Professor writes Spanish textbook for health professionals
With the growing number of Spanish-speaking patients who visit emergency rooms and doctors’ offices across the country, medical professionals often confront language barriers that can hinder treatment. Public health researchers have taken note, and a new introductory Spanish textbook authored by Elon University professor Ernest Lunsford takes aim at the problem.
Published this winter by Pearson-Prentice Hall, ¡Salud!: Introductory Spanish for Health Professionals comes packaged with a workbook and DVD that teaches basic language skills, vocabulary specific to medicine and health, and cultural norms. Lunsford collaborated with colleagues at UNC Chapel Hill to produce the multimedia resource for students new to Spanish.
“They wanted to create a course to teach Spanish to people who work in the healthcare field for the obvious reason that the Hispanic population in the United States is exploding,” said Lunsford, who noted that when immigrants are sick or injured, even if they speak English, they revert to their native language. “There is an urgent need for more people—doctors, nurses, emergency room and ambulance personnel—who know Spanish.”

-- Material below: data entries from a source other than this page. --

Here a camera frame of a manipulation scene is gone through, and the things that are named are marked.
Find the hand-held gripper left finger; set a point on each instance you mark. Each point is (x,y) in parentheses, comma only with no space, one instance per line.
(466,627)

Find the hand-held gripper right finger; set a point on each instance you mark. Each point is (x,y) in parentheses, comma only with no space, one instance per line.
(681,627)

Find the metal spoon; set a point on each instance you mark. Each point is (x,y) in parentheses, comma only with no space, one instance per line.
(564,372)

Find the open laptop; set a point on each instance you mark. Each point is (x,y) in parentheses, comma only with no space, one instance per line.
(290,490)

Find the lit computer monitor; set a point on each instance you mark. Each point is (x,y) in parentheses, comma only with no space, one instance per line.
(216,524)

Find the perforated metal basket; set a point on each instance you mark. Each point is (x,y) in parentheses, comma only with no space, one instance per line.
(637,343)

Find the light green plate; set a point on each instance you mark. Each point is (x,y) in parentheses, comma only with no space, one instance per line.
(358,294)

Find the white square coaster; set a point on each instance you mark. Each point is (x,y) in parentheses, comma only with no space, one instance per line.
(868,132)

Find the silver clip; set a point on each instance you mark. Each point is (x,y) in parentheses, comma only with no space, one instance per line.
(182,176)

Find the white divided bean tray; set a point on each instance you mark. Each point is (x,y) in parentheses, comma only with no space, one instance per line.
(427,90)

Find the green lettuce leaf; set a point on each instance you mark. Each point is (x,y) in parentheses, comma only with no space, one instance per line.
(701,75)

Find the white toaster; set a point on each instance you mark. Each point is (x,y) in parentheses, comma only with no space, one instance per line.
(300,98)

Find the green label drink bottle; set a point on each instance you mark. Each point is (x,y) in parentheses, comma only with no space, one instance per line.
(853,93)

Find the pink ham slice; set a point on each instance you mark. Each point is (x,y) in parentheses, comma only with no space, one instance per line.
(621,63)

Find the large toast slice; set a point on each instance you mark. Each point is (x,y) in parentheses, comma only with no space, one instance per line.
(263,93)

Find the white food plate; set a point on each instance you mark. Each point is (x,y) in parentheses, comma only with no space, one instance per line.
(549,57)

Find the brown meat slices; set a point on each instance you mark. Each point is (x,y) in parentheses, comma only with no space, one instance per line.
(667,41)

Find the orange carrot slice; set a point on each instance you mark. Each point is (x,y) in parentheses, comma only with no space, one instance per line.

The book is designed for multiple modes of instruction. It can be taught in a traditional classroom setting, Lunsford said, or it can be used with distance learning. He added that ¡Salud! also targets people who want to teach themselves Spanish at their own pace.
In addition to grammar and vocabulary, the book offers lessons about culture, or behavior and practices that could lead to misunderstandings. For example: Hispanic patients sometimes avoid maintaining eye contact with medical practitioners and health care providers, Lunsford said, but rather than ignoring professionals, it’s because in some cultures that’s a way to show respect.
Dates and calendars also differ. In Spanish-speaking nations, calendars have Monday on the left and Sunday on the right, and dates are abbreviated differently: 5/12/2011 is May 12 in the United States, but for Hispanics, it’s Dec. 5. Health care workers also need to know to use formal forms of address when speaking with adults, but familiar forms with children.
“I’m excited about having the book out,” Lunsford said. “It’s been a four-year process … And I feel that it fills a real need here in the United States.”
The team used a grant from GlaxoSmithKline to hire a professional scriptwriter and DVD production team to create the dramatic series similar to a telenovela, or soap opera, that tells the story of a Mexican family who relocate from Denver to the imaginary North Carolina town of Laurelville. The series follows the fortunes and health problems of the family as members adapt to their new home.
Much of the action in the dramatic series revolves around the Latino community center and health clinic in Laurelville, although some of the scenes were filmed in Mexico.
Colleagues in the ¡Salud! project praised Lunsford for creating with them a resource that thousands of students will use. “What’s been available (for health professionals) are books intended for five- or six-week mini-courses. They present a few things, but they mainly just contain lists of vocabulary,” said Elizabeth Tolman, ¡Salud! project director at UNC Chapel Hill. “There’s nothing equal to this on the market. People have talked about using it not just for the health profession, but for lawyers, police and educators. The materials are so rich, even though the vocabulary – some of it – is specific to health care.”
“Ernie’s very meticulous, and that was super helpful in reviewing hundreds of pages, dozens of times. He has an eagle eye. And he’s very funny. Instead of being a tedious process, the humorous asides he threw into his emails made this enjoyable.”
¡Salud! is Lunsford’s second book. In 2003, the North Carolina native published En otras palabras: Perfeccionamiento del español por medio de la traducción, co-authored with Pat Lunn of Michigan State University, for upper-level Spanish students. He has just signed a contract with Georgetown University Press for a second edition.
Lunsford’s latest publication comes just three months before he plans to retire from the university after a distinguished career in which he twice served as department chair and, in 2001, was recognized with Elon’s Daniels-Danieley Award for Excellence in Teaching. Lunsford came to Elon in 1981.
He received a bachelor’s degree from Duke University with a junior year abroad at the University of San Marcos in Lima, Peru. He later earned a master’s degree from Middlebury College in Madrid, Spain, and a doctorate in Spanish from the University of Florida in Gainesville.